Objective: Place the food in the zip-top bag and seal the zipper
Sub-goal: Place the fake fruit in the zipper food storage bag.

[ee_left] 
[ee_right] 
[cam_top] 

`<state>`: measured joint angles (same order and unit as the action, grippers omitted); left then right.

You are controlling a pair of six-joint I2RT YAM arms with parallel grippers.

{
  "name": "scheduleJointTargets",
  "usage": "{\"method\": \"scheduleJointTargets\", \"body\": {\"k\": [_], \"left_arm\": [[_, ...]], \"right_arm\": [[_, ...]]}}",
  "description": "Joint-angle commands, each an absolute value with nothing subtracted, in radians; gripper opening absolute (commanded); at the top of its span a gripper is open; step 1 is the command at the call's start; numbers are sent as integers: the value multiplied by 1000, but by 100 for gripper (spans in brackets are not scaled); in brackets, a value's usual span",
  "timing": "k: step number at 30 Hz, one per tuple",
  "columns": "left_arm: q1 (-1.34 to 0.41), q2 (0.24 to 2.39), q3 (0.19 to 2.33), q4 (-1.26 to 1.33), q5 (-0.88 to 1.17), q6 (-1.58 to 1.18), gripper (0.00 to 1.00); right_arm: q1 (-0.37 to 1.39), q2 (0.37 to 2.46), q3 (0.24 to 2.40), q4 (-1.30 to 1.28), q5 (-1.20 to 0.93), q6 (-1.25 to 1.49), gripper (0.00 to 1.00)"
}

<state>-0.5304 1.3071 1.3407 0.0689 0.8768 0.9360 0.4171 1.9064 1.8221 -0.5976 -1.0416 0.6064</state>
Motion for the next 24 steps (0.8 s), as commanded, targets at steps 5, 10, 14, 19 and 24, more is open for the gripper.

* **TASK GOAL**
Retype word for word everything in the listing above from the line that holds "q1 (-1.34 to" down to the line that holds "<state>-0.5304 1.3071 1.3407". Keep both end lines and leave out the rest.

* **OUTPUT**
  "columns": "left_arm: q1 (-1.34 to 0.41), q2 (0.24 to 2.39), q3 (0.19 to 2.33), q4 (-1.26 to 1.33), q5 (-0.88 to 1.17), q6 (-1.58 to 1.18), gripper (0.00 to 1.00); right_arm: q1 (-0.37 to 1.39), q2 (0.37 to 2.46), q3 (0.24 to 2.40), q4 (-1.30 to 1.28), q5 (-1.20 to 0.93), q6 (-1.25 to 1.49), gripper (0.00 to 1.00)"
}

<state>-0.5304 1.3071 1.3407 0.0689 0.8768 0.9360 0.4171 1.9064 1.8221 -0.5976 -1.0416 0.6064</state>

Whatever the exercise asked has now been answered.